■ Activity: Among the entries below, which lines include the string "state"? Show each one.

■ Supplied information:
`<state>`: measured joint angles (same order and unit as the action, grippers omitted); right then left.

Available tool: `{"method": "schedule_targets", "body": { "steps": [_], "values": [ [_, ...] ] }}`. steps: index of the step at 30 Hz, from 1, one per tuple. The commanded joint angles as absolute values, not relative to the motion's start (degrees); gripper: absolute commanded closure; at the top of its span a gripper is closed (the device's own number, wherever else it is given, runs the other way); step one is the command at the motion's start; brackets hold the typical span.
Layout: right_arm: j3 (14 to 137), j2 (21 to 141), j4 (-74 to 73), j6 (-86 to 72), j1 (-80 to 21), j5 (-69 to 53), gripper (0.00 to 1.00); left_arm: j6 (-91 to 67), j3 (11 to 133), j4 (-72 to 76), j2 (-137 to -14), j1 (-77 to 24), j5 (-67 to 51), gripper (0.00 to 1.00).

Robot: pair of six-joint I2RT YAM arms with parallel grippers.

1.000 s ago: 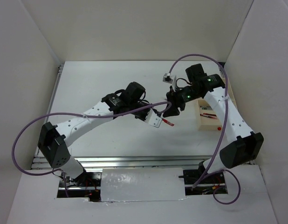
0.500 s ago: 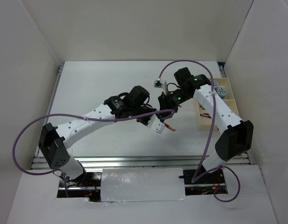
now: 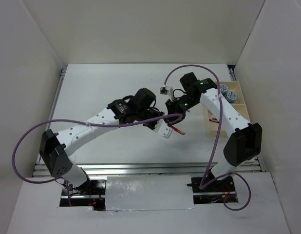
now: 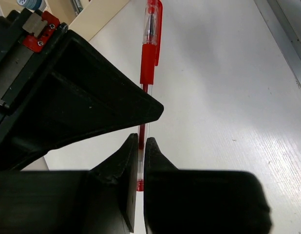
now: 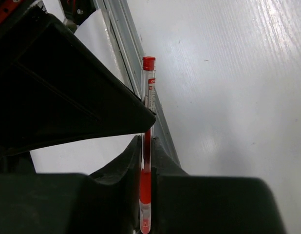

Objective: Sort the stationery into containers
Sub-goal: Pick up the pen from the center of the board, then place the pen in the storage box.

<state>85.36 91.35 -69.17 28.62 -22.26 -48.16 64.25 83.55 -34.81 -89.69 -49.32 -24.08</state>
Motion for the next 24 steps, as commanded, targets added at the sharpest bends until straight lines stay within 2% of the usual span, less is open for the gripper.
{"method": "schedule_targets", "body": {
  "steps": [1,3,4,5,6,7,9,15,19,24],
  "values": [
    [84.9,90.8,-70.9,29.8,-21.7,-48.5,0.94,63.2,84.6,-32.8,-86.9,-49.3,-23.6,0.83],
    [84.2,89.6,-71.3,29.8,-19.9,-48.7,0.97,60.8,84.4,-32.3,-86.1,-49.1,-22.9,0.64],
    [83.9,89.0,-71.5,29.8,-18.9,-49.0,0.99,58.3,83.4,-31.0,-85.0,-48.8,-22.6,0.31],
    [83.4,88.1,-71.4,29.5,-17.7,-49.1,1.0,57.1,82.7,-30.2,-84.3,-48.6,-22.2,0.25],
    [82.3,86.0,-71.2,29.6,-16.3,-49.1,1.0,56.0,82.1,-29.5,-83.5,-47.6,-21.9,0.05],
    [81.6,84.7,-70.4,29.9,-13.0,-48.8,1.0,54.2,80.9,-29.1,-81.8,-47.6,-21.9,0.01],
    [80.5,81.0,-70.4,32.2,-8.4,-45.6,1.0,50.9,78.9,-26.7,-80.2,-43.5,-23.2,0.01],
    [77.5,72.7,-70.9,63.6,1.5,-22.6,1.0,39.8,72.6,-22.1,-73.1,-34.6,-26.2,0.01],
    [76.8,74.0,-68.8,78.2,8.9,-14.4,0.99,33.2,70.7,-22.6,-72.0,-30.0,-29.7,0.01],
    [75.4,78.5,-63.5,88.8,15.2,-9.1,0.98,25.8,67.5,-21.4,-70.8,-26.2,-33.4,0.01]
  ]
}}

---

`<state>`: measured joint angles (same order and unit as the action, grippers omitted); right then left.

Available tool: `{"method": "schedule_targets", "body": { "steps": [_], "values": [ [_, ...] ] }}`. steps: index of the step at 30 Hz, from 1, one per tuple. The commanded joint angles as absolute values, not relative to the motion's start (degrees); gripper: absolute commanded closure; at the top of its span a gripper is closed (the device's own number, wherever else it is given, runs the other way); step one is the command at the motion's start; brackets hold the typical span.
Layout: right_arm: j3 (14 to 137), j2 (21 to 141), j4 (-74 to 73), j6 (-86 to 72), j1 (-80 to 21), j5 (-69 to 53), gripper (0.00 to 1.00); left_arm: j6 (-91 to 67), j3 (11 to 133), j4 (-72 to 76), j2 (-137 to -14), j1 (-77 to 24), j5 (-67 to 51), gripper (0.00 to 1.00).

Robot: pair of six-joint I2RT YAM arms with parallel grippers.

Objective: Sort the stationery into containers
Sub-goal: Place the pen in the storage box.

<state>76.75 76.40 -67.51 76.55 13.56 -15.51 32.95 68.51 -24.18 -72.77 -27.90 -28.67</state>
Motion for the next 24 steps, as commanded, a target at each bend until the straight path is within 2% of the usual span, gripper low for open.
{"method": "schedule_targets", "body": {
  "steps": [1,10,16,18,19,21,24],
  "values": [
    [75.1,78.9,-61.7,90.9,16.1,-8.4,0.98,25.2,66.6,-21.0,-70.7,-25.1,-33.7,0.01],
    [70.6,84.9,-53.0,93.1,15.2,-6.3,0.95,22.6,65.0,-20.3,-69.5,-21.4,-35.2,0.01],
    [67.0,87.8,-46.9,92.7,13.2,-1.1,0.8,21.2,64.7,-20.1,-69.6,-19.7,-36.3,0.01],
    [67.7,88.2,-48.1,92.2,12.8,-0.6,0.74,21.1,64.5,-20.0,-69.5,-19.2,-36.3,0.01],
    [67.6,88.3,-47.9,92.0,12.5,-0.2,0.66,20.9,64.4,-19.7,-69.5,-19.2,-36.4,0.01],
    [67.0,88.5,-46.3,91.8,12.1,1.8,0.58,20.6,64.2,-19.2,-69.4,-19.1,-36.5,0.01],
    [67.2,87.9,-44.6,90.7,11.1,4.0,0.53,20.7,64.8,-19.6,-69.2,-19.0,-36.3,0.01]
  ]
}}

■ Exercise solution:
`<state>`: measured joint angles (same order and unit as the action, grippers omitted); right then left.
<state>85.36 91.35 -69.17 28.62 -22.26 -48.16 64.25 83.55 -34.81 -89.69 -49.32 -24.08</state>
`<state>`: measured joint angles (same order and unit as the action, grippers omitted); right then left.
<state>76.75 76.40 -67.51 76.55 13.56 -15.51 32.95 68.51 -24.18 -72.77 -27.90 -28.67</state>

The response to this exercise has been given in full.